Why give employees big payouts, when they'll work just as hard for mere unsubstantiated promises of such payouts?
The article shows how most employees are too occupied counting their imaginary fortunes to seek the most basic grasp of how their options really work.
The race for riches in early-stage startups has become a gold-rush, and now that we are clearly after the peak, most employees are chasing the dreams of yesterday's big-payoff exits, failing to look around and notice that these were rare even back in the day, and now they hardly ever happen at all.
Investors got savvy about protecting their investment, while employees are just as clueless as ever, so even when big IPOs do rarely happen, the employees see very little profit.
This works very well for the investors. The downside is the erosion of equity as an incentive, but even more so - any sense of working towards a common goal and shared success, which is what startups are supposed to be about.
This will hurt the entire industry. On an individual level, if you accept substantially lower pay, for a tiny unprotected bit of equity and someone's unsubstantiated promises that it will be "one day" earn you millions, then you are a fool.
Sometimes I admire investment banks. They screw over anybody else who doesn't work at their company but within the company the pay seems really generous for everybody. Tech companies could easily pay much, much more and still make a lot of money for investors. Why are bankers so highly paid? Is it because they are asking for more money?
If you're in it for the big windfall, consider bootstrapping your own company.
It's hard, it's depressing, it's exciting, it's terrifying, and it's rewarding. Learn to set goals and execute, sell a product, deal with happy and angry customers, build partnerships, market, price, negotiate, and more.
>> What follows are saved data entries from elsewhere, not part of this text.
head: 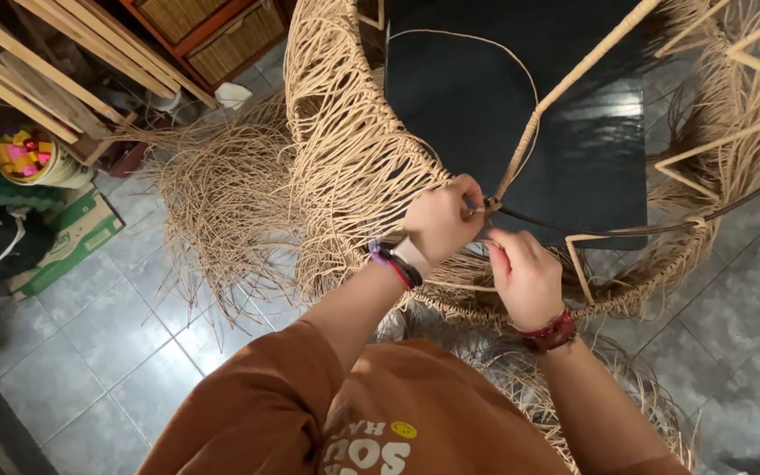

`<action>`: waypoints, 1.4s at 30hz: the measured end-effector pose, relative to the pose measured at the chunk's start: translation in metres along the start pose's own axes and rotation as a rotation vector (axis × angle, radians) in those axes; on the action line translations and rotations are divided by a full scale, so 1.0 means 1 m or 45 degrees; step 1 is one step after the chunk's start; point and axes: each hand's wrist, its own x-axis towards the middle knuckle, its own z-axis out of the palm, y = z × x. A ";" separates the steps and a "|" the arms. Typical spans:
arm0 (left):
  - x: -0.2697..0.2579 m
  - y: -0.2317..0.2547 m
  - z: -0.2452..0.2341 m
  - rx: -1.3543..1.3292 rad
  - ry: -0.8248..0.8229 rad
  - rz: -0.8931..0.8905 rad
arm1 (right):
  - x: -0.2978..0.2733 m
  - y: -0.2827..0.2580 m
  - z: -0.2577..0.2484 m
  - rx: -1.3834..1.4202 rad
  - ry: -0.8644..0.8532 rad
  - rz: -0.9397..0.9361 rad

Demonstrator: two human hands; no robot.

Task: Weaving and tying natural fiber strands onto a circular frame to create a decorative furniture piece

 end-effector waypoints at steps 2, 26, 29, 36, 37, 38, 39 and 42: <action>-0.020 -0.002 0.006 0.024 0.709 0.475 | 0.008 0.000 -0.008 0.378 -0.330 0.164; -0.065 -0.054 0.057 -0.740 0.292 0.141 | -0.005 -0.023 0.018 0.651 -0.160 0.388; -0.060 -0.067 0.066 -0.521 0.320 0.197 | -0.006 -0.018 0.018 0.611 -0.175 0.321; -0.068 -0.081 0.093 -0.031 0.467 0.143 | 0.010 -0.026 0.006 0.774 -0.257 0.360; -0.068 -0.106 0.118 0.103 0.184 0.379 | 0.013 -0.027 0.004 0.812 -0.272 0.352; -0.068 -0.131 0.143 0.235 -0.102 0.609 | 0.015 -0.027 0.001 0.849 -0.290 0.344; -0.084 -0.110 0.105 0.233 -0.100 0.613 | 0.011 -0.023 0.001 0.846 -0.289 0.343; -0.108 -0.082 0.046 0.069 -0.833 0.307 | -0.002 -0.011 0.005 0.718 -0.368 0.322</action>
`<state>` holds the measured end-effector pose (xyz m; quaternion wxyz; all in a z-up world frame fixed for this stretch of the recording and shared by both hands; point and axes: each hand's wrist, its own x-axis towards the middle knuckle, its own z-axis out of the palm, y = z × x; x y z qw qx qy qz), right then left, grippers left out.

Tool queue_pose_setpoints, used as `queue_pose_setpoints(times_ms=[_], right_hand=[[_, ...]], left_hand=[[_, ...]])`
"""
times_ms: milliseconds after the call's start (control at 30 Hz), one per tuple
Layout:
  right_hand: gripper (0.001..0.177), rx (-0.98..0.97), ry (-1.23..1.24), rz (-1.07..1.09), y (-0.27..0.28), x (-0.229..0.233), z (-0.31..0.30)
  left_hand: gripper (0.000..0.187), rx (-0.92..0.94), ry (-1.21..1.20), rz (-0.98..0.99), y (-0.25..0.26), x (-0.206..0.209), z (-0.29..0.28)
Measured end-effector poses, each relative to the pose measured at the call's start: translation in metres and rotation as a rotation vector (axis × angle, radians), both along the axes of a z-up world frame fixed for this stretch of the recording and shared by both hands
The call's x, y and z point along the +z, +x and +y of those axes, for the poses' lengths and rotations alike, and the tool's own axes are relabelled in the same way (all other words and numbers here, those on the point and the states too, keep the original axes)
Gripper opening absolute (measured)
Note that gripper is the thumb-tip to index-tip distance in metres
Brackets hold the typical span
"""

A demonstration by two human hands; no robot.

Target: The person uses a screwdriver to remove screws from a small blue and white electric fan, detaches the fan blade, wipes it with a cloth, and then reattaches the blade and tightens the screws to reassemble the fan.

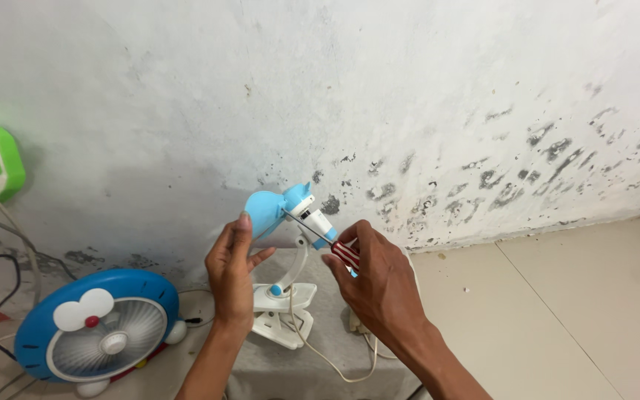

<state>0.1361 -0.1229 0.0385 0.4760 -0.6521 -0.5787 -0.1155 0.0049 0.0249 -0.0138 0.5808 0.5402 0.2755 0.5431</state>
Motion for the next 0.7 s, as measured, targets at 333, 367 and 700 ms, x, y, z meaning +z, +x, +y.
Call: queue_pose_setpoints(times_ms=[333, 367, 700], right_hand=[[0.024, -0.126, -0.35, 0.166, 0.0007, 0.0045, -0.0031], [0.027, -0.091, -0.246, 0.152, 0.0011, 0.0033, -0.0031], [0.025, -0.114, -0.28, 0.177, 0.0062, 0.0021, -0.0017]], left_hand=[[0.044, -0.001, -0.019, 0.009, -0.0001, 0.003, -0.0006], [0.045, -0.004, -0.012, 0.01, 0.0003, 0.0024, -0.001], [0.047, 0.012, -0.055, 0.018, -0.0012, 0.005, -0.0067]])
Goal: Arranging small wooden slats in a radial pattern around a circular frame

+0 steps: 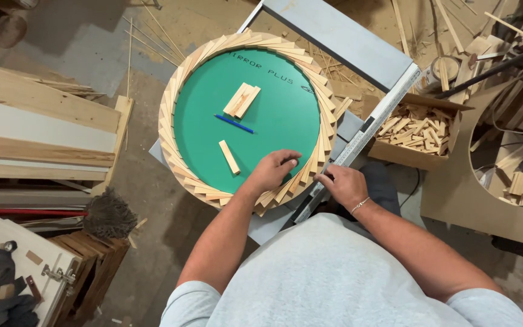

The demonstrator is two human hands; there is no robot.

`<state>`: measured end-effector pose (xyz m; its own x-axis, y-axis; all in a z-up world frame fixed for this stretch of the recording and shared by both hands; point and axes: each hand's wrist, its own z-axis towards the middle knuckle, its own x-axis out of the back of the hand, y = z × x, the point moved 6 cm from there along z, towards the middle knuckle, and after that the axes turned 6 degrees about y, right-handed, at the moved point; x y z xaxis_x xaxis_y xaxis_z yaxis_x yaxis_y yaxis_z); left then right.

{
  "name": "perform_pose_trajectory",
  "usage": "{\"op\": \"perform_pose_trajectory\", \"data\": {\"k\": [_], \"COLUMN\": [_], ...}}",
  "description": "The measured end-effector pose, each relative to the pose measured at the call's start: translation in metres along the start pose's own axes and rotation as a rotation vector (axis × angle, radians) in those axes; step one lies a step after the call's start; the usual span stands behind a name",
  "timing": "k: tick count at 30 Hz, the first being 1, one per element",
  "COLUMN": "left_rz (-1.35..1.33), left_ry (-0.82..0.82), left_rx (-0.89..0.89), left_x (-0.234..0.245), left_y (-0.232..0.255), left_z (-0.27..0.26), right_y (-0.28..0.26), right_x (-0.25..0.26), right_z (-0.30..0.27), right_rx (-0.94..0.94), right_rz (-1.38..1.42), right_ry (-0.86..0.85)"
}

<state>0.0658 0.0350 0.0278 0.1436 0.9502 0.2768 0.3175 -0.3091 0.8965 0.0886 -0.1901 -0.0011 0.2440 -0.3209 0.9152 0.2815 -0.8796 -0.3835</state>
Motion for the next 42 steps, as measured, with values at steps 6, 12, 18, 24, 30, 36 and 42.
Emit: {"op": "perform_pose_trajectory", "data": {"k": [6, 12, 18, 24, 30, 36, 42], "left_rz": [0.018, 0.049, 0.064, 0.058, 0.060, 0.067, 0.074], "left_ry": [0.003, 0.016, 0.040, 0.042, 0.052, 0.076, 0.126], "left_rx": [0.009, 0.003, 0.003, 0.007, -0.008, -0.008, 0.032], "left_x": [-0.002, -0.002, 0.001, 0.000, 0.001, -0.003, -0.003], "left_y": [-0.010, -0.008, 0.001, -0.004, -0.003, -0.009, -0.005], "left_z": [0.002, -0.001, -0.003, -0.002, -0.002, 0.001, -0.002], "right_y": [0.002, 0.002, 0.006, -0.006, -0.004, -0.013, -0.001], "right_x": [-0.004, -0.004, -0.008, 0.007, 0.005, 0.018, 0.033], "right_z": [0.000, 0.001, 0.004, 0.002, 0.005, 0.007, 0.009], "right_rx": [0.003, 0.004, 0.008, 0.018, 0.044, 0.121, 0.166], "right_rz": [-0.028, -0.030, -0.064, -0.026, -0.048, -0.054, -0.015], "right_ry": [-0.003, -0.037, -0.041, -0.044, -0.041, -0.058, -0.077]}}
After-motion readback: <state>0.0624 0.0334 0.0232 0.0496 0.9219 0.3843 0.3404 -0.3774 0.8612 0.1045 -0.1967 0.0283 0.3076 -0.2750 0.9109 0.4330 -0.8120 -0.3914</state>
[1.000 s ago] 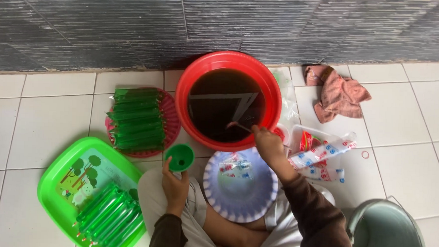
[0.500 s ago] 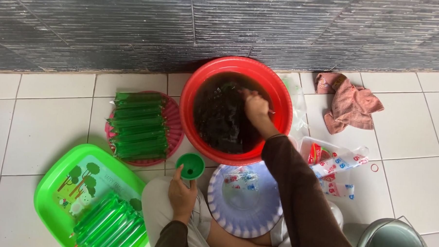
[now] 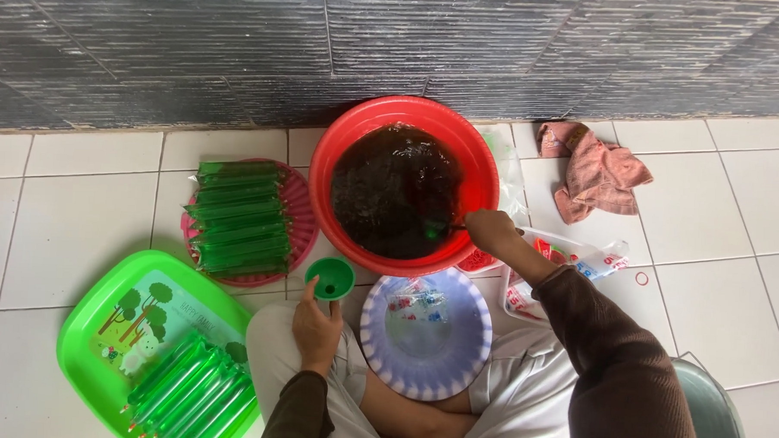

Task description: Manually filling plastic tubes with liquid using a ladle and funnel, then sealing them with rubber bands.

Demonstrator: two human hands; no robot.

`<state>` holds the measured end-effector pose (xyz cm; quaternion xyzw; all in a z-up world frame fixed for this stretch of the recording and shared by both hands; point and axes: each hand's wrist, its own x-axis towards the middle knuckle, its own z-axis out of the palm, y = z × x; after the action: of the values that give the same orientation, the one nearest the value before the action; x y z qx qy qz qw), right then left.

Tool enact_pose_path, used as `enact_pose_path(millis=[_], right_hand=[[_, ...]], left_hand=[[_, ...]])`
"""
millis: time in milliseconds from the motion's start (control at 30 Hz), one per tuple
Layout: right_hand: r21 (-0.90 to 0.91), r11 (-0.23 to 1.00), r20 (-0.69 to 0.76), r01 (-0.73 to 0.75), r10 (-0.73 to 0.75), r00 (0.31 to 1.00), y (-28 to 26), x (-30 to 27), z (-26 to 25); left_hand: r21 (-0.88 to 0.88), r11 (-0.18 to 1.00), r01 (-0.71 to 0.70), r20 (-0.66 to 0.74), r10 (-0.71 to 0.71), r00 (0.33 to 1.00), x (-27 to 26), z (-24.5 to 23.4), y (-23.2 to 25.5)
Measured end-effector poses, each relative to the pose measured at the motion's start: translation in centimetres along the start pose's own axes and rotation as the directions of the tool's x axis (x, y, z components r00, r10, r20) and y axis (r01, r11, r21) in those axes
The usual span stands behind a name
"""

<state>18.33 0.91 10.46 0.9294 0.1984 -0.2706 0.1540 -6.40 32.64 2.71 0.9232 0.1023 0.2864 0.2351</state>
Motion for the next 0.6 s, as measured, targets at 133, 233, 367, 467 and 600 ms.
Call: enact_pose_path(millis=[133, 233, 367, 467, 600], right_hand=[[0.184, 0.983, -0.072, -0.007, 0.020, 0.997, 0.2, -1.3, 0.0], [0.306, 0.950, -0.002, -0.056, 0.059, 0.998, -1.1, -5.7, -3.7], [0.394, 0.915, -0.060, -0.084, 0.117, 0.991, -1.6, -8.2, -4.6], [0.435, 0.898, -0.084, -0.066, 0.113, 0.990, -2.6, -12.6, -7.5], [0.438, 0.898, -0.122, -0.025, 0.087, 0.989, -2.2, -13.5, -8.1]], left_hand=[[0.025, 0.997, 0.076, -0.003, -0.076, 0.997, 0.9, -1.3, 1.4], [-0.031, 0.989, 0.143, 0.030, -0.143, 0.989, 0.9, -1.6, 1.3], [-0.146, 0.975, 0.168, 0.061, -0.161, 0.985, 1.4, -3.4, 2.8], [-0.290, 0.928, 0.236, 0.184, -0.187, 0.965, 2.9, -6.5, 6.5], [-0.546, 0.775, 0.318, 0.444, -0.054, 0.894, 3.6, -6.9, 10.4]])
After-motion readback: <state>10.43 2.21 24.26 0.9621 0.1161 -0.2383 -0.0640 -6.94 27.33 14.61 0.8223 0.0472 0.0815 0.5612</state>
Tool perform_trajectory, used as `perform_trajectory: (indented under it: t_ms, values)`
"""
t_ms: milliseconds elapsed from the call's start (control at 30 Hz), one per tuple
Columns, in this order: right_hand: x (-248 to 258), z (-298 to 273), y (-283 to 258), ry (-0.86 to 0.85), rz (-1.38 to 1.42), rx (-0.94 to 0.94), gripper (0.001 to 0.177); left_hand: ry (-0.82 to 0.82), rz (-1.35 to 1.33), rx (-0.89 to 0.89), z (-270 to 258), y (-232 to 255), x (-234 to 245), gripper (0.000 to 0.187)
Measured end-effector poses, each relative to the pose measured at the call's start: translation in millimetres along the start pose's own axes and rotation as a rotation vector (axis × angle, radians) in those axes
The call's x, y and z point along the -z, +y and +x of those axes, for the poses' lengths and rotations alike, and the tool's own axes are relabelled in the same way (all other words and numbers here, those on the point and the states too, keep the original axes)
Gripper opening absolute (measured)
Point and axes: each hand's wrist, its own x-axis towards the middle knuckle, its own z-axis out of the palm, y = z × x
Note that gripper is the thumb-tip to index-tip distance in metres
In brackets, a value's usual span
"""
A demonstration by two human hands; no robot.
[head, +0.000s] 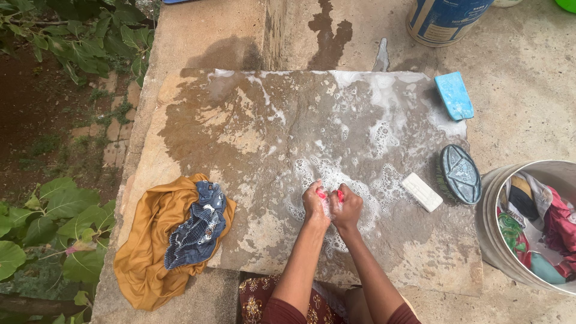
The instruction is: The person washes clothes by taking garments from a bucket, laying them on a stone slab, rubbing them with a soap bar, and scrubbing them by hand and with a brush.
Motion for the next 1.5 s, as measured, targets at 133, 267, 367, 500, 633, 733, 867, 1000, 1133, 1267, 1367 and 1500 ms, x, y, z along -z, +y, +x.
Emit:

You'll get much more out of it than working for someone else. When you work for someone else, someone else's dreams are the priority.
Now that we're past peak VC-backed startups I've noticed a trend on HN pushing the benefits of the bootstrap path.
There are many positives, true. But the negatives should not be understated. If you don't fail outright, the most common outcome from bootstrapping is often worse than raising VC or working for a VC-backed startup. That is, you'll work years and years and years with lower pay, work more hours, and endure a hell of a lot more stress only to fizzle out at the end (also without a big payout).
Try to go back to corporate after wasting the best years of your life bootstrapping your small-name, small-reputation startup for 5-10 years. And if you do go back to corporate, watch them lowball you on salary and position.
If you do succeed, yes the payout is greater. But chances of a big exit are rare in the VC-backed world as is, and imo, even rarer in the bootstrapped world.
This is the negative side of bootstrapping that is rarely mentioned. YMMV of course.
I was one of the first employees in a UK tech startup. I was given share options that I calculated represented about 0.5% of the value of the company. When the company was sold about 10 years later, making the founders multi-millionaires, I got about £30K. I was clueless and didn't realise the shares could and would be diluted many times.
Ten years ago it was much harder to find information on all of this - and even if you went in knowing it, there was little or nothing you could do about it.
I knew enough then to discount options to 0, but I'm permanently jaundiced in retrospect by just how many outright lies I was told at interviews, and saw being told to my colleagues.
Yea, and dilution is just one issue, its almost impossible to know as a employee what the stock options represent, you have no insight in to the corporate structure and what entity the stock options are given for.
Don't do startup for the potential payout. If you are not going to be happy and content with the salary don't do it. Most won't have any exit. Any exit that leaves one with $350k windfall beats many that leaves people with $0 and jobless. Negotiate hard on the salary. Assume the shares are worthless.
The thing about this advice is, it basically reduces to "don't work for startups". Because paying below-market salaries in exchange for equity is pretty much universal. It's not even malice, most startups just don't have the cash on hand to pay competitive wages.
> Negotiate hard on the salary.
Recent CS grads (who are the most common startup workers) don't really have the leverage to the do this. And experienced (or, ugh, "10x") developers can probably always get a better deal at a big company.
I feel like "working for a startup is almost never economically rational" is the elephant in the room that everyone is trying not to talk about. (As for me, I do take my own advice and deliberately work for BigCorp, but when I've tentatively brought this up to others I'm usually met with hostility so I don't do it in person anymore)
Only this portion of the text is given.